Örneğin: “Kazanan 11 bozulmaz… 3’lü savunma yanlış, 4’lü savunma doğru… Ligi iyi bilen teknik direktör makbul… Bir haftada iki maç oynanmaz, takım dinlenmeli… Çok gol atmak rakiple dalga geçmektir… İkinci devre oyuncu değiştirdi hatasını düzeltti… Tek sıkıntı defansın arkasına atılan toplarda… Sezonu erken açan takım düşüş yaşar… Rotasyon da ne? … Oyuncu değişikliklerini bilmiyor… Yanlış 11 sahaya sürdü… Maçın kırılma noktasıydı… Hakemler çok dikkatli olmalı… Ocak’ta operasyon var… Geçiş oyunu…”
Bu ezberlerden sadece ikisine doğurduğu sonuç açısından bakmak yeterli.
Fenerbahçe rakibini 5-0 yenmiş.
Yapılan yorumlarda “Jesus’un, defansın arkasına atılan toplara çözüm bulması gerekiyor” deniyor.
Ama takım defansın arkasına atılan toplardan bir tane bile gol yememiş!
Maçın skoru 5-0.
Demek ki teknik direktör ve sahada futbolcular bunun önlemini almış.
Nasıl bir önlem alınmış yorumcu bunu göremiyor.
Dolayısıyla izlediği karşılaşmanın ne olduğunu, yorumculardan öğrenerek oyunu anlamaya çalışan izleyici de göremiyor ve taraftarlarda aynı konuyu sorunmuş gibi tekrarlamaya başlıyor.
Ya da “Arda neden oynamıyor” diye ısrar ederken futbol yorumcu ve yazarının, teknik direktörün basın toplantısını dinlemeden yazı yazdığı anlaşılıyor. Taraftara doğru bilgi ulaştırılmayınca o da başlıyor, “Arda neden oynamıyor?”
Bunları görebilmek konuşabilmek ve beraberinde oyunu keyifli hale getirebilmek için, bilgi önemli. Türkiye’de spor ve oynan futbol, spor biliminden, disiplinlerarası bilgiden uzak yorumlanarak aktarılıyor.
Bu nedenle yukarıda en belirgin olarak yazdığım ezberler üzerinden saatlerce hatta yıllarca programlar yapıldı, yapılmaya devam ediyor.
Ne kaliteli teknik adamlar hem bu nedenle hem de kulüp başkanlarının spor yönetimini ve iletişimini bilmemeleri sebebiyle gönderildi.
Kulüpler büyük tazminatlar ödemek zorunda kaldı.
Jesus konu ve gündem yönetiminde son derece başarılı olduğu için, spor medyasına bilgi vermeye, bakış açısını genişletmeye devam ediyor.

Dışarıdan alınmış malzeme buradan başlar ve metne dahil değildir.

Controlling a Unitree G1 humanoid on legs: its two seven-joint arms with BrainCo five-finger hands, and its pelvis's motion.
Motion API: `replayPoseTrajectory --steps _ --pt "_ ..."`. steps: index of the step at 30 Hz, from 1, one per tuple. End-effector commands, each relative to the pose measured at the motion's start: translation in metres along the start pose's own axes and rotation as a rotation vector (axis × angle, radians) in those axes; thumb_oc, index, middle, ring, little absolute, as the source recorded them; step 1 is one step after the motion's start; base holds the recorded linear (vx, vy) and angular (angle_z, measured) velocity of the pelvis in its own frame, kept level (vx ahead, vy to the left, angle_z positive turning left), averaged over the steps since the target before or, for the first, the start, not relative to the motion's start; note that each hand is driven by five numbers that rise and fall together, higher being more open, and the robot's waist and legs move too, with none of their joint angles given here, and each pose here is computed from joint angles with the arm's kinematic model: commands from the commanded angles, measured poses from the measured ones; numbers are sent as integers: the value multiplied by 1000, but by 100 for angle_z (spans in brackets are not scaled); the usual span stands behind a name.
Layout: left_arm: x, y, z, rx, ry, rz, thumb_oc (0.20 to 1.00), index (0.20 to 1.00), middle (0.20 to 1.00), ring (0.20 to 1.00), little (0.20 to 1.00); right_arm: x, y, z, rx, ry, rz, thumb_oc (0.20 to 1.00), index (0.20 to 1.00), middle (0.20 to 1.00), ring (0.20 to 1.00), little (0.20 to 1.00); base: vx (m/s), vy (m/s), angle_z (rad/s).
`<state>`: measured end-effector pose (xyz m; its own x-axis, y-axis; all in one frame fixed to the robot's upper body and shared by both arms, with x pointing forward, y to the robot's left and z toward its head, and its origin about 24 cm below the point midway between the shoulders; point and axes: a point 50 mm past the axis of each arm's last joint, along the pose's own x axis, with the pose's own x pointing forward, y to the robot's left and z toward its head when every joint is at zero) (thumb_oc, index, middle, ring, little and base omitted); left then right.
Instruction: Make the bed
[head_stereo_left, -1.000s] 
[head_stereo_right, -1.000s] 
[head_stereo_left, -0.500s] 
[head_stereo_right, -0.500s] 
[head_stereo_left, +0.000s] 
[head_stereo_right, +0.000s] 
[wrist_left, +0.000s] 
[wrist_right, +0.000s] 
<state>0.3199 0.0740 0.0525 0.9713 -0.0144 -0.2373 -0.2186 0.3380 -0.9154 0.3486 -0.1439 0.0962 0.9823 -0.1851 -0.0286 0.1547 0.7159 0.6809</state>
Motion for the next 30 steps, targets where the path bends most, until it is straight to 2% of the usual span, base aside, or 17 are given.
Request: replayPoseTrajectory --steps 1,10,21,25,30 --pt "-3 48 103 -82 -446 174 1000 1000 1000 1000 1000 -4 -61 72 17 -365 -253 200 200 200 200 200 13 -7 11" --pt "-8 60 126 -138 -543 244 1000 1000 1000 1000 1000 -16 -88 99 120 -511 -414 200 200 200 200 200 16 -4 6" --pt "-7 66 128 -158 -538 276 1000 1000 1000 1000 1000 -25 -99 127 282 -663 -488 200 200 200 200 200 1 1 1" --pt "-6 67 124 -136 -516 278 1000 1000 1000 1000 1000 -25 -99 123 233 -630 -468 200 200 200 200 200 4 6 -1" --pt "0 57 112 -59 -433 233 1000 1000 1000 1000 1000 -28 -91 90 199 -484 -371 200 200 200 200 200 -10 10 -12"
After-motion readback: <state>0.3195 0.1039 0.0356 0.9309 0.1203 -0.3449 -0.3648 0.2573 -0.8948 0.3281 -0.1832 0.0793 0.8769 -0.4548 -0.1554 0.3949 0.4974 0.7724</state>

Bu yolda kimi yazar ve yorumcular ezberlerinin farkına vardı, “ezberlerimizi bozan Jesus” diyerek gazetelerinde manşet attı, kimi farkına varmakta zorlanıyor.
Şimdilik futbol medyasında ve dolayısıyla izleyicisinde Fenerbahçe için ezberler askıya alınmış gibi görünüyor.
Bugüne kadar spor medyasının algıları şekillendirmesiyle hep teknik adamlar ve başkanlar endişe veren bir haldeyken, bu kez Jesus’un varlığıyla futbol medyasının kendisi endişe veriyor.